Could you retype the whole listing word for word and drop the images?

■ **STORED DATA**:
────────

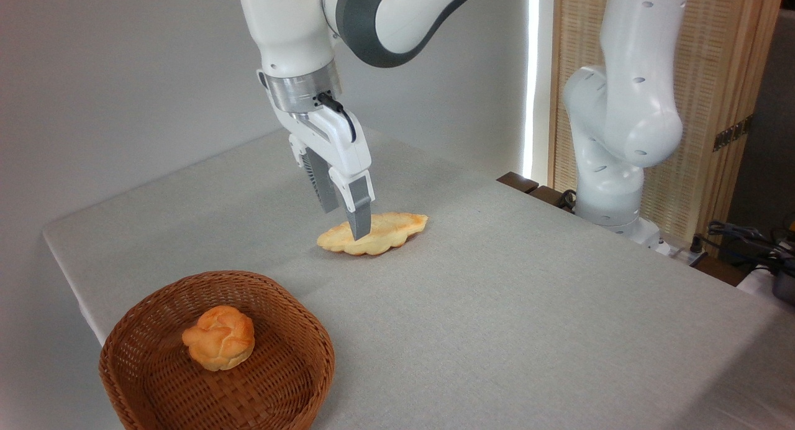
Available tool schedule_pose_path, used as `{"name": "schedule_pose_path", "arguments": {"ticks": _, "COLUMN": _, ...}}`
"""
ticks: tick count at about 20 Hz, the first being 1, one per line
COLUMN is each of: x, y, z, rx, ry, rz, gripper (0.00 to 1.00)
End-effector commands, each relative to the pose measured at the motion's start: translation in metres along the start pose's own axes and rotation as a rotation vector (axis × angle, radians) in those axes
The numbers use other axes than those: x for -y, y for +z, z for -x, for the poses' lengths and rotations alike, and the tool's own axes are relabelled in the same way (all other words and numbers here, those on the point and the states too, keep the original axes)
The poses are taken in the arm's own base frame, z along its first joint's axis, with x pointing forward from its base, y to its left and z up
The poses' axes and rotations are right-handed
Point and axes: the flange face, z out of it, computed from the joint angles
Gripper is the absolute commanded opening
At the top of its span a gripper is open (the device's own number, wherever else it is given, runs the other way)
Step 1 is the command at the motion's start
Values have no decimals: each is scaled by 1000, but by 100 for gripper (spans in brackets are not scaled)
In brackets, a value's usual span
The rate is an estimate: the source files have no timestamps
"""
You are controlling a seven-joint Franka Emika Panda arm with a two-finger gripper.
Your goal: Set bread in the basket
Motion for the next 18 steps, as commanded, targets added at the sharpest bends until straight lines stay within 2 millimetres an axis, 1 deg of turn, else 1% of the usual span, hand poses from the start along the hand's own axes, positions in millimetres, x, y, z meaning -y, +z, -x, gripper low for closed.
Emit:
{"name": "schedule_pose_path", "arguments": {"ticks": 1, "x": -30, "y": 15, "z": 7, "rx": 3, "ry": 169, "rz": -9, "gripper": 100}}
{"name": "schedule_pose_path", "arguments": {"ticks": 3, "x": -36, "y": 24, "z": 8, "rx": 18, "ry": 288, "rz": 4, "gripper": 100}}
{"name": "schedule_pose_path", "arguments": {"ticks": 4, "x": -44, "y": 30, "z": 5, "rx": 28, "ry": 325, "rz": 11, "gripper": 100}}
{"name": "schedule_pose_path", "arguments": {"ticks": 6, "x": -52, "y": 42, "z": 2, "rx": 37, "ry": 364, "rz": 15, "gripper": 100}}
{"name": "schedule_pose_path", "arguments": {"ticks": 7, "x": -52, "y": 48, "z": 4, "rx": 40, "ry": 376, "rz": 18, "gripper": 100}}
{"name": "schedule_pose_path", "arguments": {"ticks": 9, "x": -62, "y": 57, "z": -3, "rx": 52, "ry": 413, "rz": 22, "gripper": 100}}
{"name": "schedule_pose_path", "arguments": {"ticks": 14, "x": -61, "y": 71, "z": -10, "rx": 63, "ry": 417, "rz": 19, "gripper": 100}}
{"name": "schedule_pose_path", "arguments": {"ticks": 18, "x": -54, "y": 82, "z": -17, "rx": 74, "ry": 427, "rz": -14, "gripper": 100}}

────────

■ **SOLUTION TO THE EXERCISE**:
Available tool schedule_pose_path, used as `{"name": "schedule_pose_path", "arguments": {"ticks": _, "COLUMN": _, ...}}`
"""
ticks: tick count at about 20 Hz, the first being 1, one per line
COLUMN is each of: x, y, z, rx, ry, rz, gripper (0.00 to 1.00)
End-effector commands, each relative to the pose measured at the motion's start: translation in metres along the start pose's own axes and rotation as a rotation vector (axis × angle, radians) in those axes
The numbers use other axes than those: x for -y, y for +z, z for -x, for the poses' lengths and rotations alike, and the tool's own axes are relabelled in the same way (all other words and numbers here, those on the point and the states too, keep the original axes)
The poses are taken in the arm's own base frame, z along its first joint's axis, with x pointing forward from its base, y to its left and z up
The poses' axes and rotations are right-handed
Point and axes: the flange face, z out of it, computed from the joint angles
Gripper is the absolute commanded opening
At the top of its span a gripper is open (the device's own number, wherever else it is given, runs the other way)
Step 1 is the command at the motion's start
Values have no decimals: each is scaled by 1000, but by 100 for gripper (spans in brackets are not scaled)
In brackets, a value's usual span
The rate is an estimate: the source files have no timestamps
"""
You are controlling a seven-joint Franka Emika Panda arm with a two-finger gripper.
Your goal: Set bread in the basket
Motion for the next 18 steps, as commanded, targets added at the sharpest bends until straight lines stay within 2 millimetres an axis, 1 deg of turn, else 1% of the usual span, hand poses from the start along the hand's own axes, positions in millimetres, x, y, z meaning -y, +z, -x, gripper low for closed.
Emit:
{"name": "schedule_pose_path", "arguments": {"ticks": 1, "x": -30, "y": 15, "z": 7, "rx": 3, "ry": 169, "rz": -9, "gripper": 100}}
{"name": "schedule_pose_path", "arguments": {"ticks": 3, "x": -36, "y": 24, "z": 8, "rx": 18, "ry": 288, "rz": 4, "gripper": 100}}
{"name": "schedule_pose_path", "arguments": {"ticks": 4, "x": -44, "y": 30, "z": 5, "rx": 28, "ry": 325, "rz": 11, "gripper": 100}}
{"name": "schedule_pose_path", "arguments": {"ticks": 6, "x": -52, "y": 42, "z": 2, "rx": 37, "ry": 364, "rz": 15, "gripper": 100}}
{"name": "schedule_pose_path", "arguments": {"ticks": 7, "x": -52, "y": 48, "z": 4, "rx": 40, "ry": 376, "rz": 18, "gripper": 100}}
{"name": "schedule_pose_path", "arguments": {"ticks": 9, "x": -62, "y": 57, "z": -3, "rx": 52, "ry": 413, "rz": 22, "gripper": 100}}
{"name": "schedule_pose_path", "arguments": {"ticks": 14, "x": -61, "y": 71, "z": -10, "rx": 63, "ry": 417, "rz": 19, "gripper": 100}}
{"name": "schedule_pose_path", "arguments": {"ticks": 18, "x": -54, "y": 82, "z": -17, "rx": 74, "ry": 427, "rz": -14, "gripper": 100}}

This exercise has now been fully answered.